Begin with the line that holds "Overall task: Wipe". Output it and all remaining lines of the material, verbatim, ending with the last.

######

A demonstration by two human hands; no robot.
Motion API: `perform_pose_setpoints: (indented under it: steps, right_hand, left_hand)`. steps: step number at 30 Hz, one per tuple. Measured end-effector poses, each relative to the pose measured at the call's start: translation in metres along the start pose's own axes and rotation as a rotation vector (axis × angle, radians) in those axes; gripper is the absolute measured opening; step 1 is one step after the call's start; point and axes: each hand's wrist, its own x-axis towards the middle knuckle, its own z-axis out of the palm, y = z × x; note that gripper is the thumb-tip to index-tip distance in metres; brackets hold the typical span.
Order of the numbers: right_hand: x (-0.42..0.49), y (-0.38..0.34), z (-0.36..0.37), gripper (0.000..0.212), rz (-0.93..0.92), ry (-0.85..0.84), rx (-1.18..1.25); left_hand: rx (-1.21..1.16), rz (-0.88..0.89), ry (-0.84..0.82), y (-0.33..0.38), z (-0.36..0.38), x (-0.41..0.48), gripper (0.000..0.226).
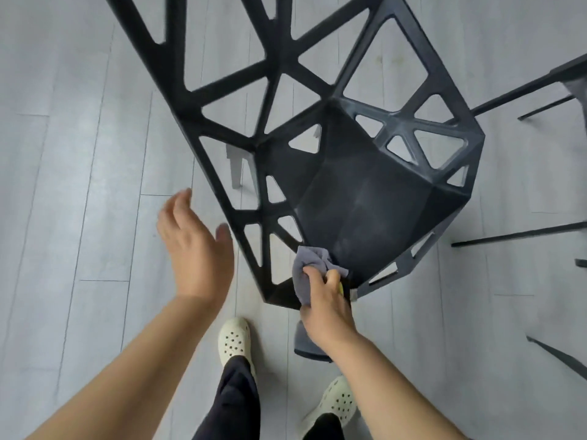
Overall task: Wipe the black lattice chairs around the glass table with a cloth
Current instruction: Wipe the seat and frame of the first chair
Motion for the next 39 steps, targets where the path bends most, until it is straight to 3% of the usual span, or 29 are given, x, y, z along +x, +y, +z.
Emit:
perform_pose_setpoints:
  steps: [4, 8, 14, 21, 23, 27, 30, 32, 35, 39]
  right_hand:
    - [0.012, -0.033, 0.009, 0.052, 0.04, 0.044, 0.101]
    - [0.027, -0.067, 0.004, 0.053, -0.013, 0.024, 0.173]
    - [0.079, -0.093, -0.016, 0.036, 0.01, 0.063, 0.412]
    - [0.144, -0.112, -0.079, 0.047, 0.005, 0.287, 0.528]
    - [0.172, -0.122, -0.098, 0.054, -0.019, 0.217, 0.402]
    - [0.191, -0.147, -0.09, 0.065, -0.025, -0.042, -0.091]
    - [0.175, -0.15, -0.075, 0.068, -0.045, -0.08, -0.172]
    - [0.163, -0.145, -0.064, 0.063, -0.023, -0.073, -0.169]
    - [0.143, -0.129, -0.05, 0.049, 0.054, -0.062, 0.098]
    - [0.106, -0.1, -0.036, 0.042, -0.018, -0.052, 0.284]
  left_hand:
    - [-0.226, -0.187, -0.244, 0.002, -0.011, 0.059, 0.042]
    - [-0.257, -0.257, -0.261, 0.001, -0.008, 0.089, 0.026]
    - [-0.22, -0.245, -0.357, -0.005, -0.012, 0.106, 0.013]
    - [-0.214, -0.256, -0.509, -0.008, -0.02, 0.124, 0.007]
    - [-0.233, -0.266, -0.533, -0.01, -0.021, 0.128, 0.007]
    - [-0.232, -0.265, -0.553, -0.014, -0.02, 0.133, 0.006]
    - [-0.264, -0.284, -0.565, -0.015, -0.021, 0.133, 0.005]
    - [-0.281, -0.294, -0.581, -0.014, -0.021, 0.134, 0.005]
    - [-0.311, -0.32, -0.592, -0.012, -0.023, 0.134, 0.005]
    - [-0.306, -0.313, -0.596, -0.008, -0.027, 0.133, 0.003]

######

[RESULT FOR THIS TASK]
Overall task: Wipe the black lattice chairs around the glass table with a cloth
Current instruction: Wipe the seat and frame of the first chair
Motion for the next 39 steps, targets where the path bends most, until it is straight to 3% of the usual span, or 29 are given, x, y, z along +x, +y, +z.
Emit:
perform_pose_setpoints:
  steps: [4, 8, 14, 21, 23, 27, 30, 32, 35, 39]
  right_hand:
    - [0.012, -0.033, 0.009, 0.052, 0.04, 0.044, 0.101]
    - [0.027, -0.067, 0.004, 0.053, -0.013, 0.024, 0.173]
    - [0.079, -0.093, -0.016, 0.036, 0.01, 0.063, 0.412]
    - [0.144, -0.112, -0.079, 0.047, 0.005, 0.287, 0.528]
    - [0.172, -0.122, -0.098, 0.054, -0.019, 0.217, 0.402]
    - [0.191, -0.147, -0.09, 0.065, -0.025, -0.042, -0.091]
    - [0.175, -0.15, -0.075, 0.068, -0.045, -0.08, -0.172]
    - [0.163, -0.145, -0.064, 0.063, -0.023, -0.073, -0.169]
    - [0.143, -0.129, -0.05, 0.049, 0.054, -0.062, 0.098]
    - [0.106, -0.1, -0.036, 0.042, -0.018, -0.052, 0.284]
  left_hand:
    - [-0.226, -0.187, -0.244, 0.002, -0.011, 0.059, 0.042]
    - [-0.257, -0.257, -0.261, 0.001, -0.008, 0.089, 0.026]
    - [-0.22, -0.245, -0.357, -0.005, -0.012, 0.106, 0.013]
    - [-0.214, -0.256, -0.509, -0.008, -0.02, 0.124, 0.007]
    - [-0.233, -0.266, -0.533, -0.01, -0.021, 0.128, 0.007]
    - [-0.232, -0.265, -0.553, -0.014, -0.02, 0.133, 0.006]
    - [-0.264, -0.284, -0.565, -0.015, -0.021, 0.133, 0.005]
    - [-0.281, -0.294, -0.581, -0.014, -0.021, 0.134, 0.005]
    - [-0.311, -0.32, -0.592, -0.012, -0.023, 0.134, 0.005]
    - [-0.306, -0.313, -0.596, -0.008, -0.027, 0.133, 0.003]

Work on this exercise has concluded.